GOAL OF THE EXERCISE. Which lines of the entries below include "that"? List them all.

GIVEN RECORDS.
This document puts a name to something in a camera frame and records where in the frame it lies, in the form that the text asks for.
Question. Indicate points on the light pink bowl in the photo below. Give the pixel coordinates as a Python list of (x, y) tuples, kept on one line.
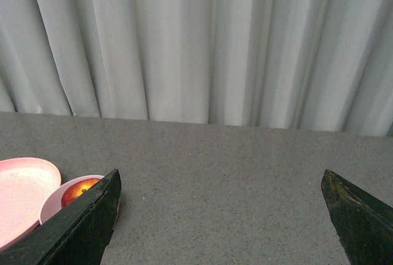
[(53, 204)]

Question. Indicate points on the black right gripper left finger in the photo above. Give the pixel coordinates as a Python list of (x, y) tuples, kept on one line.
[(77, 234)]

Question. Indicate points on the red apple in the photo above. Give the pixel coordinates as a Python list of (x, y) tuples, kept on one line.
[(76, 190)]

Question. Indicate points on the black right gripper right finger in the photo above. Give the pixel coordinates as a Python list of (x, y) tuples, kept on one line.
[(363, 223)]

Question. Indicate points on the pink plate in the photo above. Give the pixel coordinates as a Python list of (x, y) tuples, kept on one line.
[(26, 183)]

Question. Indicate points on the white curtain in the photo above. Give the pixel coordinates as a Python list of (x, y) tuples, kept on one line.
[(303, 64)]

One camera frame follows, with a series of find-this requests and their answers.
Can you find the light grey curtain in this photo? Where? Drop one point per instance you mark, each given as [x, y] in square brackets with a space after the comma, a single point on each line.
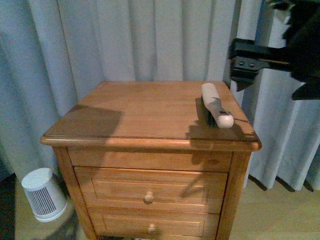
[53, 52]

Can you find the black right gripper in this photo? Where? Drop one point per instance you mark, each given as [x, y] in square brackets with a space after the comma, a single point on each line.
[300, 56]

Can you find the upper drawer wooden knob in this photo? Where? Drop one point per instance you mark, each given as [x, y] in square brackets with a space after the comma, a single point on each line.
[149, 197]

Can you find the white cylindrical air purifier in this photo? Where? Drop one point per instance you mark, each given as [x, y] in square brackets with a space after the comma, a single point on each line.
[45, 196]

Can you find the wooden nightstand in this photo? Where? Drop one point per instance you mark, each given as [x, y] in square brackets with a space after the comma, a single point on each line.
[125, 139]

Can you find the lower drawer wooden knob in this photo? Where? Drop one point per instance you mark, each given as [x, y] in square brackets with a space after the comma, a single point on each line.
[152, 229]

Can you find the drawer wooden knob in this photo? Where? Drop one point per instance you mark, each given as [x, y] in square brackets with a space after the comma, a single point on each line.
[149, 197]
[152, 229]

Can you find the white brush with black bristles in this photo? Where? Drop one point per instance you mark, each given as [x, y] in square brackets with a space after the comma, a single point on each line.
[209, 108]

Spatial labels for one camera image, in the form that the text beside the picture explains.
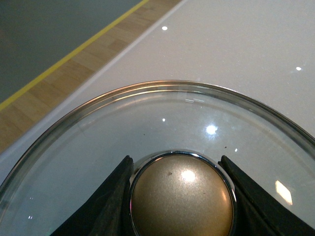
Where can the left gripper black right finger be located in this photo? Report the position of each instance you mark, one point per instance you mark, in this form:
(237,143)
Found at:
(258,213)

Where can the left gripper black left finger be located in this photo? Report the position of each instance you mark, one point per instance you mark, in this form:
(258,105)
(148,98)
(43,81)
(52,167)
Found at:
(102,213)

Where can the glass pot lid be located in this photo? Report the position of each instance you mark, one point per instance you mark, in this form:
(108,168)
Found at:
(176,133)

FINISHED EXERCISE.
This document puts a name to something in a camera frame and records where in the frame it lies, in the form that the text asks for.
Spatial labels for one camera image, in the form that the text beside the picture explains.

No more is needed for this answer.